Goodfellow, Tom
(2012)
State effectiveness and the politics of urban development in East Africa: a puzzle of two cities, 2000-2010.
PhD thesis, London School of Economics and Political Science.
Abstract
East African states in the 21st century face the challenge of some of the highest rates of urban growth the world has ever seen. Cities are expanding despite low levels of industrialisation and formal employment, in contexts where states often struggle to fulfil basic functions. This thesis aims to bridge a gap between the literature on cities and urban development and scholarship pertaining to the role of
the state in developing countries, to explain why responses to the urban challenge are producing widely diverging outcomes in the region. Through a comparative case study analysis of Kampala, Uganda and Kigali, Rwanda, it analyses why attempts to implement certain urban policies and regulations have been much more effective in the latter than the former. It explores this divergence in relation to four critical aspects of urban transformation: physical development (urban planning and development regulation), livelihoods in the informal economy (with a particular
focus on petty trade), urban public transport, and urban local taxation. Most explanations for poor state performance focus on capacity, usually defined as bureaucratic competence. This study argues that this is inadequate, and that state effectiveness is highly dependent on the political context and the incentives for enforcement and compliance affecting state actors and urban social groups
respectively.
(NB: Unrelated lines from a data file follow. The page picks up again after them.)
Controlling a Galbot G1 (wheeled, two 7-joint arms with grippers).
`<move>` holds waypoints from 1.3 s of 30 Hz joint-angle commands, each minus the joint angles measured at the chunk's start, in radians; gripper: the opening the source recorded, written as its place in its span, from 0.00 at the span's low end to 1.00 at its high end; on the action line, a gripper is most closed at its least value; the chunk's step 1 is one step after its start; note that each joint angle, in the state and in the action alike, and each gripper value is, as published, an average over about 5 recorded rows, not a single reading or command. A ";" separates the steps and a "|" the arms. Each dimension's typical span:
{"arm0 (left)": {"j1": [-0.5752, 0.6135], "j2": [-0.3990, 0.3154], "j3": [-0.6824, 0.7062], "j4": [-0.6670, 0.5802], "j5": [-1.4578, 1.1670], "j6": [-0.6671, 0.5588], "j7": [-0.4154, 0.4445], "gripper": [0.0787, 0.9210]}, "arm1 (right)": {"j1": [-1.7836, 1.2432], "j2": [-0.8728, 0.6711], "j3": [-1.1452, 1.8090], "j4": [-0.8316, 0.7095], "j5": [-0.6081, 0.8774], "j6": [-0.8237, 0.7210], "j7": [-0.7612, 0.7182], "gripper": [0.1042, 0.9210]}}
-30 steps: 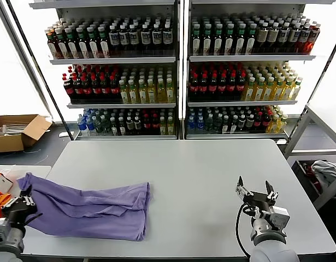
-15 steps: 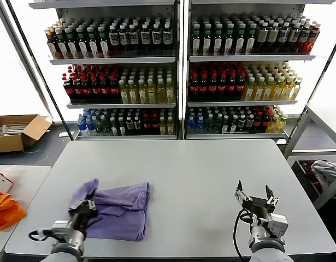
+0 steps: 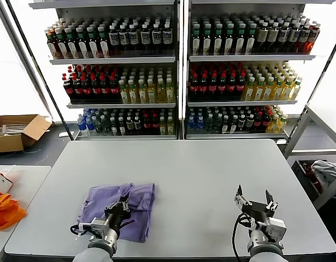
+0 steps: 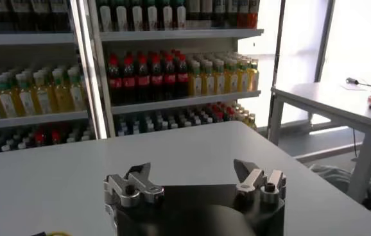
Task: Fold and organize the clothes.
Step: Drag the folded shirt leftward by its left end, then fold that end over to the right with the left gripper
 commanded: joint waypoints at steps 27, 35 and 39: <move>0.048 -0.012 0.140 -0.006 0.293 -0.045 0.053 0.01 | -0.015 0.014 -0.020 -0.073 -0.010 0.027 -0.004 0.88; 0.000 -0.032 0.132 0.149 0.301 -0.066 0.064 0.02 | -0.021 0.015 -0.021 -0.088 -0.009 0.038 -0.005 0.88; -0.005 -0.042 0.133 0.155 0.263 -0.073 0.051 0.11 | -0.018 0.018 -0.024 -0.100 -0.009 0.042 -0.004 0.88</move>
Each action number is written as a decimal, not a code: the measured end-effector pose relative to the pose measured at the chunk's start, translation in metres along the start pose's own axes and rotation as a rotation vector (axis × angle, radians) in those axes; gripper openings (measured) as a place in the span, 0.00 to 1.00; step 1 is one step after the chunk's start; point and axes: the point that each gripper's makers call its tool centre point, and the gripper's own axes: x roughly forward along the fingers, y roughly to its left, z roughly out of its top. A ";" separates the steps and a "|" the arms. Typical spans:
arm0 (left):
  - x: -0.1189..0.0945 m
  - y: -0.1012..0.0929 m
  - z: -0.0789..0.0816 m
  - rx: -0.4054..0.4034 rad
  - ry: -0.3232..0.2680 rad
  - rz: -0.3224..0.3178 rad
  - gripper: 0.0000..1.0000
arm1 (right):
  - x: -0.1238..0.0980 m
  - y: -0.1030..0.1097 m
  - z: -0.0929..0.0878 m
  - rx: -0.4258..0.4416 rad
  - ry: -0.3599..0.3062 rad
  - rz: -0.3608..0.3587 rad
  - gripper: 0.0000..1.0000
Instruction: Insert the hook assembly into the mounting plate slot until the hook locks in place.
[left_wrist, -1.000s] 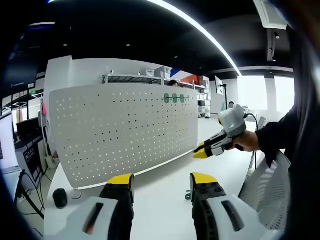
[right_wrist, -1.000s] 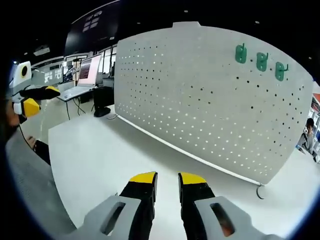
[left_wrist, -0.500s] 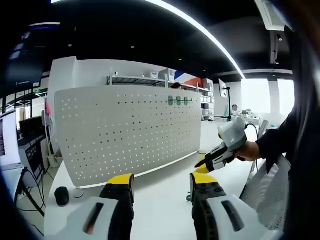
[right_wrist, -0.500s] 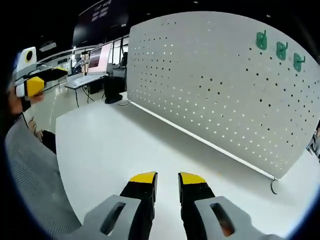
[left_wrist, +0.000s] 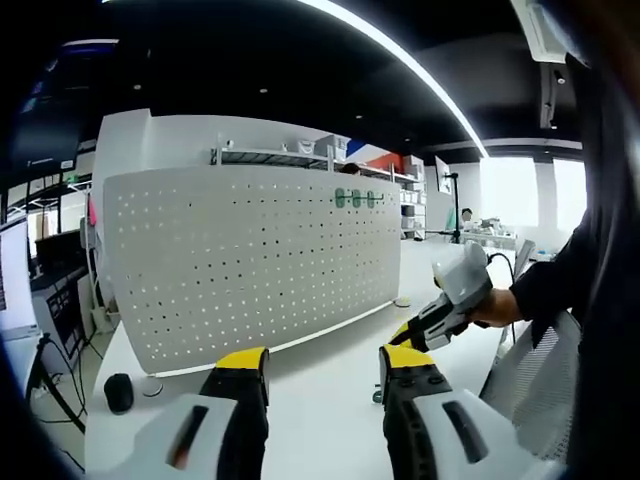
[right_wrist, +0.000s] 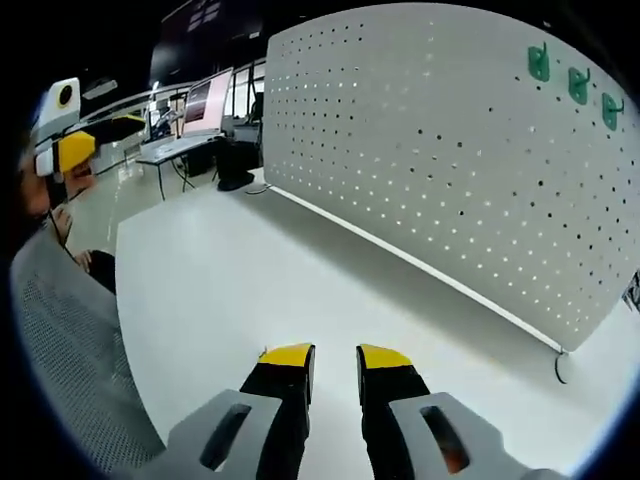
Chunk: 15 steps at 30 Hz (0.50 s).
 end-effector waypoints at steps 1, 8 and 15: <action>0.000 0.000 0.000 0.000 0.001 0.000 0.46 | 0.001 0.001 -0.001 -0.001 0.004 0.003 0.15; 0.002 0.002 -0.001 0.000 0.002 0.000 0.46 | 0.004 0.008 -0.007 -0.013 0.026 0.023 0.15; 0.001 0.005 -0.001 -0.007 0.001 0.003 0.46 | 0.009 0.016 -0.014 -0.029 0.054 0.050 0.15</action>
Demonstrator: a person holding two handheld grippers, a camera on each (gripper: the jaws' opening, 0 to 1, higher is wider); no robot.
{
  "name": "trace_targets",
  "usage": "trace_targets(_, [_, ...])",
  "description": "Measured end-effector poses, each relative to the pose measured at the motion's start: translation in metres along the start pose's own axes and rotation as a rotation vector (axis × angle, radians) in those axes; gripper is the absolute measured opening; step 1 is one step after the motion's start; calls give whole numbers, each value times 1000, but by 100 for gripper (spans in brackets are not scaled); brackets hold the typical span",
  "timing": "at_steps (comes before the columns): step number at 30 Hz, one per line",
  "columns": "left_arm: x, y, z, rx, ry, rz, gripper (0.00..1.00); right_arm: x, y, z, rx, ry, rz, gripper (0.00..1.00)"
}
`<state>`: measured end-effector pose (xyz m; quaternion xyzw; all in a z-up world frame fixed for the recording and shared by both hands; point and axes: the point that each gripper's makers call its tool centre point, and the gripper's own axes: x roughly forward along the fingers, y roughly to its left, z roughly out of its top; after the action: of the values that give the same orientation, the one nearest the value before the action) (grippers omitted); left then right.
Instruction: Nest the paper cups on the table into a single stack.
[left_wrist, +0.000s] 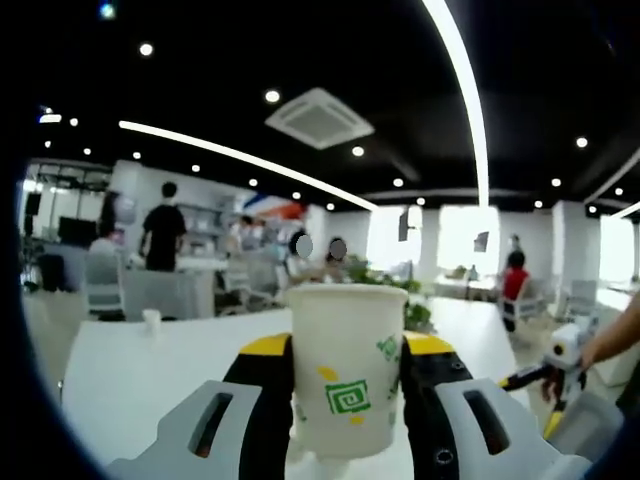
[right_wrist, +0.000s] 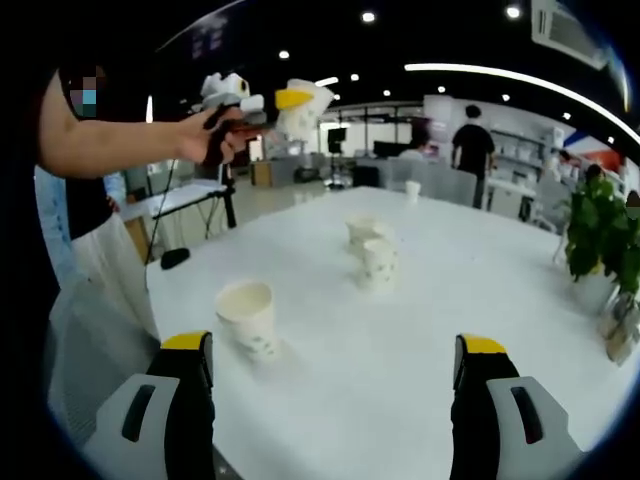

Through a process-tracing analysis drawing on six months of fieldwork, it highlights the importance of the credibility of government commitments, the sources of state legitimacy, the autonomy of different components of the state vis-à-vis social forces, and ingrained social power relations. It argues that these factors affect the degree to which formal state institutions are supported by (rather than conflicting with) informal norms. These state-society dynamics proved far more important than bureaucratic capacity in accounting for divergent state effectiveness with regard to implementing urban policy in the two cities under consideration.